The classic phrase is sic transit gloria mundi (thus passes the glory of the world) but somewhere in my mind I have the other. I was reminded of that this week when the news rolled in about the 6.3 earthquake in Christchurch, New Zealand. At the epicenter of the quake was the spire atop the 103-year old Anglican cathedral. That spire, which used to be 100 feet above the ground before the quake, was on currency, stamps, and virtually every tourist poster and booklet about New Zealand. Some 700,000 people visited it every year.
And it may not be habitable any more.
Some years ago the U.S. Government hit upon a money-saving plan, which entailed giving every state a chance to have a quarter minted with whatever the state wanted to highlight as their state identity. The program was designed to introduce the coins at times staggered as to when the states entered the Union, beginning in 1999 and ending in 2008. I still have my collection of fifty quarters and that means that I have $12.50 worth of coinage that is out of circulation and is unlikely to ever be redeemed. Sort of like collecting stamps, where the Treasury gets the money for something never used. If even one million households followed my example, the government would save 12-million dollars.
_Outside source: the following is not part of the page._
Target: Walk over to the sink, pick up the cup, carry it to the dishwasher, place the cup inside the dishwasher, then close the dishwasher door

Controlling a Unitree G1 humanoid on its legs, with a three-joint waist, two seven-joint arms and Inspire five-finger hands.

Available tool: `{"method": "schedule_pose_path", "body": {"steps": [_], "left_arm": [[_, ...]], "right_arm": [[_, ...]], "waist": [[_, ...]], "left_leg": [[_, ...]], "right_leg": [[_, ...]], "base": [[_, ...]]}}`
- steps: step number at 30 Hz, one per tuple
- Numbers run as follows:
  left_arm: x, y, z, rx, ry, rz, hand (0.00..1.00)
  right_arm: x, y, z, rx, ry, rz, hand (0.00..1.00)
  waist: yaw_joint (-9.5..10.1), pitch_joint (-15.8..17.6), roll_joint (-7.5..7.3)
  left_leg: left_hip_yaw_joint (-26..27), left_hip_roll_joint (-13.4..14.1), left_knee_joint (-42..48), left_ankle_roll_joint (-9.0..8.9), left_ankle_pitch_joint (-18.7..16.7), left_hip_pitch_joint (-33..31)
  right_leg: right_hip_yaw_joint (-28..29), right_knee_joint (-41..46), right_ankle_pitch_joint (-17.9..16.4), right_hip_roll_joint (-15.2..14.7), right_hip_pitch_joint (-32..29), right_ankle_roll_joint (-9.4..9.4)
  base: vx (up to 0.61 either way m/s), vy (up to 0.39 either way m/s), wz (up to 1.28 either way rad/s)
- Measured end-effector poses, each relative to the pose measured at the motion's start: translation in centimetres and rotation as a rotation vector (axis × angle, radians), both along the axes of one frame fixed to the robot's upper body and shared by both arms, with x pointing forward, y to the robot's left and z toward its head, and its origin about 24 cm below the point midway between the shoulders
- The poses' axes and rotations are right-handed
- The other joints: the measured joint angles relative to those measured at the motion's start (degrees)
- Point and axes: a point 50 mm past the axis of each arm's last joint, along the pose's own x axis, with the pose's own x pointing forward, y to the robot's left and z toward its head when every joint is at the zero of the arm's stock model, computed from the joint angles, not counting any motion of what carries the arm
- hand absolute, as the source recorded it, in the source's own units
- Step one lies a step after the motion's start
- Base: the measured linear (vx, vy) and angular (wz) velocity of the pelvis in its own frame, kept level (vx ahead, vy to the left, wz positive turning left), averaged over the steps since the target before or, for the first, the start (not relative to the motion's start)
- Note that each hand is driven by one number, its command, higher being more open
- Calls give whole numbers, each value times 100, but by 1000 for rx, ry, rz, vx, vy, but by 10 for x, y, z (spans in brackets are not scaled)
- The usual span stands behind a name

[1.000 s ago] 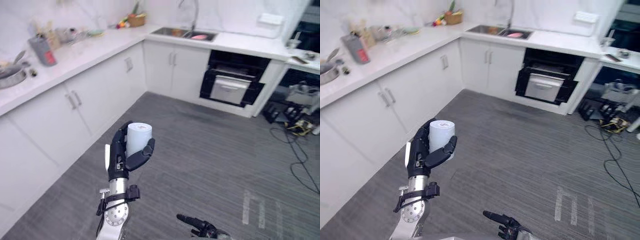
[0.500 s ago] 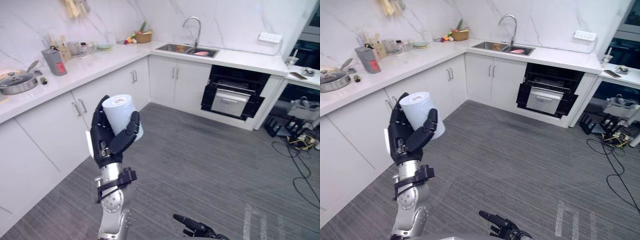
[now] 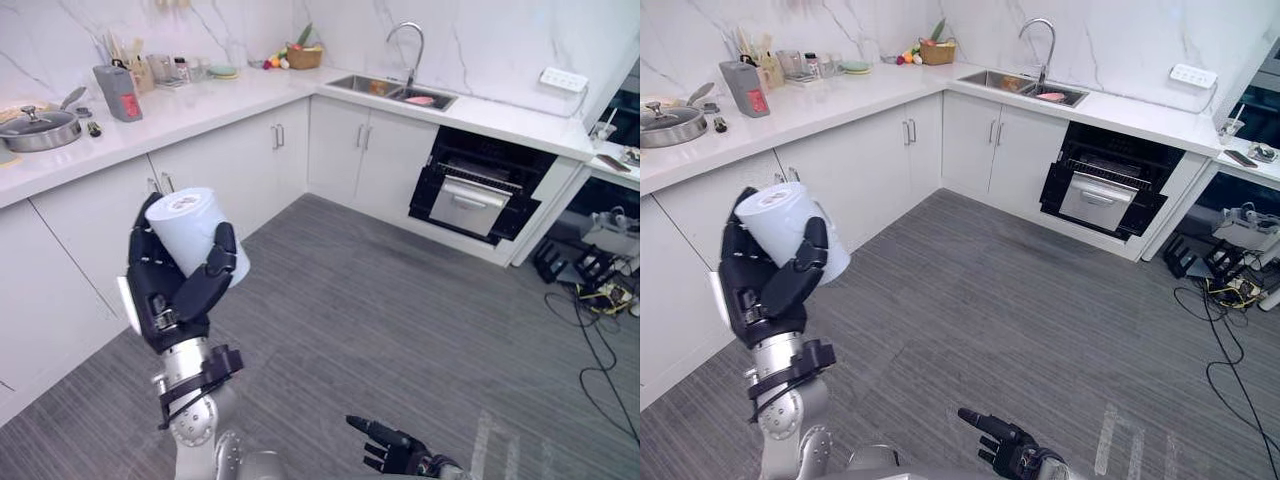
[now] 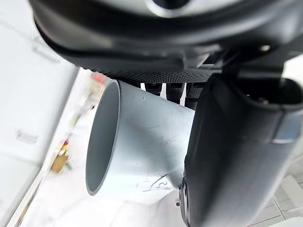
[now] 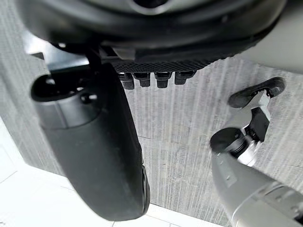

Why do I mention that? Because the state of New Hampshire felt the most recognizable feature they had, which would be perfect for their coin, was a mountain that in profile was called “The Old Man of the Mountain”. Somewhere in the mid-sixties Mary and I saw the Old Man. My parents had dental friends who lived in Concord, and somewhere in our visit to see them, we passed the north face of the White Mountains at Franconia and the profile of the Old Man. Dorthea DeNault told us all the history surrounding him and, of course, every time we would drive to Vermont to ski, we would find a way to pass by to say hello.
The New Hampshire quarter was minted in 2000, sandwiched between two other 1788 Union-joiners, South Carolina and Virginia. Three years later, on May 3, 2003, the Old Man left. Weakened through time by ice, rain and other natural factors, heroic stabilization efforts proved insufficient to keep the face, and a 40-foot section slid down the granite mountain to become rubble. People were devastated and left flowers at the base as if the Old Man were alive and had died.
New Hampshire’s quarter may no longer be 100% accurate, but the imprinted state motto still remains, “Live Free or Die”, and the quirk of fate regarding the Face makes for good conversation.
I was raised not to become too attached to Things, as they will all eventually go away. Some would make a case that attachment to people inevitably results in the same disappointment. I disagree. This week I was at a memorial service for an 82-year old friend this. The service was conducted by a Rabbi, who made a very good point. He said, “Grief and love are joined at the hip. The depth of our grief reminds us of how much that person brought into our life. We do not grieve for those we do not love.”
I think that’s a good reminder. Would you agree?